Archive for April, 2006

Some guy writes an “open letter to Mark Shuttleworth”

Thursday, April 27th, 2006

Open Letter to Ubuntu’s Benevolent Dictator made the news at LXer today. I read it. I was not impressed.

What was this “open letter” about? The author rambles on for many paragraphs, but seems to make just two points:

  1. PC hardware is very diverse and it’s difficult to support all of it,
  2. the Linux desktop experience has a lot of bugs.

The author suggests that Ubuntu should align every 2nd or 3rd release with a Debian release so that much of the work could be shared. Brilliant! Or not, since Ubuntu packages are already made from Debian packages and bugfixes are contributed back upstream.

I think the author’s article is a perfect example of the sort of post that I’m always tempted to write, but I hold myself back and don’t decrease the SNR of the Web.

Off the top of my head, my suggestion would be to somehow improve the hardware-related bug reporting process. Perhaps you could hire a person to get together a large number of machines and test the software on all of them. Perhaps you could split this up among several people, each with access to different hardware configurations. And then perhaps you could have some sort of central database where they could all report bugs and everyone could see and confirm and track the status of the bug reports. Wouldn’t that be great? Oh, wait, that’s what the Ubuntu guys are working on: Malone, on Launchpad.

So maybe the author should contribute to the process instead of writing a pointless “open letter”. In fact, that’s what I should be doing instead of writing this, too. You can see my contributions to Malone here: Alex Chekholko in Launchpad.

UbuntuForums rant

Friday, April 7th, 2006

I’ve been reading the UbuntuForums Dapper development forum, and I have a couple of points to make.

First of all, the general attitude seems to be “whine, whine, whine”. Most of the topics started in the forum are something like “featureX sucks, why can’t it work in this other way?” Every once in a while, a knowledgeable person will reply and say “it’s because of A,B,C that featureX works that way and it doesn’t make sense any other way”, but mostly it’s people replying with “yeah, I agree, featureX sucks, this Linux thing is overhyped”. Most annoying are the posts which demand that certain default behaviors be drastically changed, for whatever reason (usually not a good one).

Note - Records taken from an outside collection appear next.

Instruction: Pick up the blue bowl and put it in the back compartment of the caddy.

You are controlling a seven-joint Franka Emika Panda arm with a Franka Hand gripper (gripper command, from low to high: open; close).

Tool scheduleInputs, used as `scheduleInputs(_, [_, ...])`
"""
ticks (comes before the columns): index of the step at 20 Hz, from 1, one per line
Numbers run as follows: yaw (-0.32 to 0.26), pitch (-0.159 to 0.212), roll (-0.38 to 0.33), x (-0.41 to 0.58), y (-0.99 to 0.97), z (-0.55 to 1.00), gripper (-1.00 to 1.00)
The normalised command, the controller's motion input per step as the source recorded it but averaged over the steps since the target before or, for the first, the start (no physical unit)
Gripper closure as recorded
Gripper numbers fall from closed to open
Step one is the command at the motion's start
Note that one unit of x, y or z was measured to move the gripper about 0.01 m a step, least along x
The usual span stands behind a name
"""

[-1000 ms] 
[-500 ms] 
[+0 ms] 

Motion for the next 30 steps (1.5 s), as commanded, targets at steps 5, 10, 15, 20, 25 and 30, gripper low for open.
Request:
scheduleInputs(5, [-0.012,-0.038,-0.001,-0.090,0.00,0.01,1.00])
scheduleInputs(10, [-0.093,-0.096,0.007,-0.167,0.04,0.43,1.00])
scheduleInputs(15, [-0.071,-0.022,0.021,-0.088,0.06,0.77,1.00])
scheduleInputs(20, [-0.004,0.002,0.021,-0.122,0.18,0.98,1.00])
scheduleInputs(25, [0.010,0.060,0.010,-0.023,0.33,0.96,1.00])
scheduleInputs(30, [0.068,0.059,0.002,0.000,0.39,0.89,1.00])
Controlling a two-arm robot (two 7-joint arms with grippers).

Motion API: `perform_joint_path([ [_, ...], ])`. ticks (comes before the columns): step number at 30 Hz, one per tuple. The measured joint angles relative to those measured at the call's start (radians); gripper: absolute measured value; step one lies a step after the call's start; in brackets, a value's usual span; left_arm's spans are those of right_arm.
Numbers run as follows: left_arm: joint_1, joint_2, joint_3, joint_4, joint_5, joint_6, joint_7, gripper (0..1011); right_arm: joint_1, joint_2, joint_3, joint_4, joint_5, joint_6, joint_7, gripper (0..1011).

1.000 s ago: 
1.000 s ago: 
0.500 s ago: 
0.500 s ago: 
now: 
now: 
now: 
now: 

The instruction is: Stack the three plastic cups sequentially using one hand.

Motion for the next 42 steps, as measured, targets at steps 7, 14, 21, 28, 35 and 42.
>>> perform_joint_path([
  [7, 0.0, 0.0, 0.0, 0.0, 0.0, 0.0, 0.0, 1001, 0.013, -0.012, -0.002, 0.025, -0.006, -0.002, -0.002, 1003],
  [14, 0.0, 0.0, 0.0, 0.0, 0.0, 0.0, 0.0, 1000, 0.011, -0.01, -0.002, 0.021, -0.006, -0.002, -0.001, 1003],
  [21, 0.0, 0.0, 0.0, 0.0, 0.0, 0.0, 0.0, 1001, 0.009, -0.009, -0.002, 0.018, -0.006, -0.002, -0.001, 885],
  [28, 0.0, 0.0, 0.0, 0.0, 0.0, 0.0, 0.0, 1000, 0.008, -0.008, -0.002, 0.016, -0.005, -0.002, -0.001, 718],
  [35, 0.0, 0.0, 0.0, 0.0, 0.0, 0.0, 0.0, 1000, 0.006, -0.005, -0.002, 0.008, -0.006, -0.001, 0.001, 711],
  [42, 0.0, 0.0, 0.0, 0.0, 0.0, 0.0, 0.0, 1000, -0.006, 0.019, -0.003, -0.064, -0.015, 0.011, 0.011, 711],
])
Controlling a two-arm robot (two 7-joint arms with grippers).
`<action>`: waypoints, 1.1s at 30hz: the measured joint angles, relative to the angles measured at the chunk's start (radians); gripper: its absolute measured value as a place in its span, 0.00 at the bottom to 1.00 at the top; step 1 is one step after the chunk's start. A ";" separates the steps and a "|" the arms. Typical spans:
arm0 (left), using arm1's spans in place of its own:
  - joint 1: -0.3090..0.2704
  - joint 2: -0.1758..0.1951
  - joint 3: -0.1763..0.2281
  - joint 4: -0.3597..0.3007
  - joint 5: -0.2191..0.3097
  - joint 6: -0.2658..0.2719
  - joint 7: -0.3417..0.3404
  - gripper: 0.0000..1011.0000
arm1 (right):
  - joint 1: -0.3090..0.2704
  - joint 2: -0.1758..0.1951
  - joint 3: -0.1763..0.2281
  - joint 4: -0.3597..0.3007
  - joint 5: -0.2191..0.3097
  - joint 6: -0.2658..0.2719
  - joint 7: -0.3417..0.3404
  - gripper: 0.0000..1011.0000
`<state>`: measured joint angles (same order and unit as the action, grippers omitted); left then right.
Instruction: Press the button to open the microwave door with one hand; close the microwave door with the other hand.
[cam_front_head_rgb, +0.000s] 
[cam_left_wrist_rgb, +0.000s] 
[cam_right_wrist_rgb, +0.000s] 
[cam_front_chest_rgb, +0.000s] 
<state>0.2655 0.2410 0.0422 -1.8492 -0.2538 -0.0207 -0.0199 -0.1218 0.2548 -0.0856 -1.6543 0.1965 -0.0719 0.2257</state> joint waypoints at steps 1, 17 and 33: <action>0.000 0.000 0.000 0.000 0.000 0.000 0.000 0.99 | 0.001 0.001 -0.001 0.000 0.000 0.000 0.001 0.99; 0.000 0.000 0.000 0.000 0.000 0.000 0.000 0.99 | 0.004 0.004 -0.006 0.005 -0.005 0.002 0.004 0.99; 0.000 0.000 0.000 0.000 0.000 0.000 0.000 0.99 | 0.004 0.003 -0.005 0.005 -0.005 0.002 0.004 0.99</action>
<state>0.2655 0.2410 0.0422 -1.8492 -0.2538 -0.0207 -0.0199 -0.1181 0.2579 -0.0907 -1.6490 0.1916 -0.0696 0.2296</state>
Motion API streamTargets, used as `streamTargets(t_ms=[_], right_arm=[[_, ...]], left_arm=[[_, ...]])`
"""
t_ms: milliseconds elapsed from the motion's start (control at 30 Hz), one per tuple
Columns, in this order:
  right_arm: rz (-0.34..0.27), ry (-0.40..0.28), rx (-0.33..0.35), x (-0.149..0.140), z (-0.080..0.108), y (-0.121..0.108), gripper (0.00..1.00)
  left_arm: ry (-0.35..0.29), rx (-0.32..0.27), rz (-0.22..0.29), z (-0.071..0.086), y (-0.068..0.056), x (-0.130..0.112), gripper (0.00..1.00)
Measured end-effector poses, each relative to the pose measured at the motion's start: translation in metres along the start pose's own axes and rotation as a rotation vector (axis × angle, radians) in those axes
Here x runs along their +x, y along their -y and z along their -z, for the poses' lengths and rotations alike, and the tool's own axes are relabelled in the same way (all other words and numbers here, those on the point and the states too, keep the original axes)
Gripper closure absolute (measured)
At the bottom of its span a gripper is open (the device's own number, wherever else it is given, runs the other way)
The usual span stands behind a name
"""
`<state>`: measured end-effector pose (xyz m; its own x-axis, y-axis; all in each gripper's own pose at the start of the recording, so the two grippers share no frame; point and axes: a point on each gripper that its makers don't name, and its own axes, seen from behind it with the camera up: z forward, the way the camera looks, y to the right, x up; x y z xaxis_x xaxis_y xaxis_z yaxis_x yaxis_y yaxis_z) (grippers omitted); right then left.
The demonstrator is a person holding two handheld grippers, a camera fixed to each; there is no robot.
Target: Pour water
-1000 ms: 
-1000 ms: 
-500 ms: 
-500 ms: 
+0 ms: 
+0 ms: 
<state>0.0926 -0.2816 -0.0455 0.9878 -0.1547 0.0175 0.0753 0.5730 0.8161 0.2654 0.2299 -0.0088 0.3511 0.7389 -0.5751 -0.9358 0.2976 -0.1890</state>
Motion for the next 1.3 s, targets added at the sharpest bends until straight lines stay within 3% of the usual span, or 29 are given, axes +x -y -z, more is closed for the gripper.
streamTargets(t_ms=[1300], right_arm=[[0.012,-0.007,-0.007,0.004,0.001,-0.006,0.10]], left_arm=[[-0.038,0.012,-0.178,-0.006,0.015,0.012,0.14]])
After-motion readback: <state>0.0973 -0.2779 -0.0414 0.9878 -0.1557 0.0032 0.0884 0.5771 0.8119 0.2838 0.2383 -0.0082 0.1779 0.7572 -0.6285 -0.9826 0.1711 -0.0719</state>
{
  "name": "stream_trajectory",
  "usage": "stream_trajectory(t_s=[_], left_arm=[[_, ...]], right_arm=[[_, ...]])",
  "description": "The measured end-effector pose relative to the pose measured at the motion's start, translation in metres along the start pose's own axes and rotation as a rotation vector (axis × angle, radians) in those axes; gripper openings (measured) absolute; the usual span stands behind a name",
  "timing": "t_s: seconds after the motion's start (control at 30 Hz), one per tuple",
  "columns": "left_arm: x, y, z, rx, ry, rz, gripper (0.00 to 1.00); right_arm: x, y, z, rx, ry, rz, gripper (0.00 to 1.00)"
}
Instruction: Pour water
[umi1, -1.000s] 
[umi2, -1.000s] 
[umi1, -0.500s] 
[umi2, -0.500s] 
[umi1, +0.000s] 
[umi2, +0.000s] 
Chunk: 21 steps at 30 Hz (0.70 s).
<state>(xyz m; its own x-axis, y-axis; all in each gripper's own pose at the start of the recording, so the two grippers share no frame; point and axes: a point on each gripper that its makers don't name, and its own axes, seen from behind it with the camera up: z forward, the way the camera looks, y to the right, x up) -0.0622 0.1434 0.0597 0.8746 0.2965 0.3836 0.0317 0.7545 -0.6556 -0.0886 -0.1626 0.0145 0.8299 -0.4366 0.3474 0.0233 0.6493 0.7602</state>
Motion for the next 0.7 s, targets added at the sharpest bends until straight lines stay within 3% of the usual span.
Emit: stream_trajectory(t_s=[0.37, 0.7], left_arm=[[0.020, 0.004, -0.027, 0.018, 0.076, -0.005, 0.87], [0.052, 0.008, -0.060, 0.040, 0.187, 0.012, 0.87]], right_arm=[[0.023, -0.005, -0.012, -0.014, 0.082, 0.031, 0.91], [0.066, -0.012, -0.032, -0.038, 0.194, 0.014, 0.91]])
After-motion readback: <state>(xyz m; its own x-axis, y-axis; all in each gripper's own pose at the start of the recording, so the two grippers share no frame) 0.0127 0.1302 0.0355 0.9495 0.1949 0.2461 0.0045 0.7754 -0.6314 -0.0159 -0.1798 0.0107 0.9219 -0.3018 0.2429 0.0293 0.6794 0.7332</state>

Second of all, there are a lot of complaints about the developers not “listening” to the users (of the forum). People who make this complaint usually don’t realize that they’re not in the correct channel to complain to developers. UbuntuForums is a forum for users, not for developers. The developers use the Launchpad and Malone and developer mailing lists. And maybe this is a good thing, since most of the complaints are just noise, and aren’t properly researched or worded.

One problem is that by making it as easy as possible to participate in the Ubuntu community, you make it as easy as possible to ask lots of stupid questions. Is there any way to make it a requirement to at least search the forum and the wiki and Google before asking a question?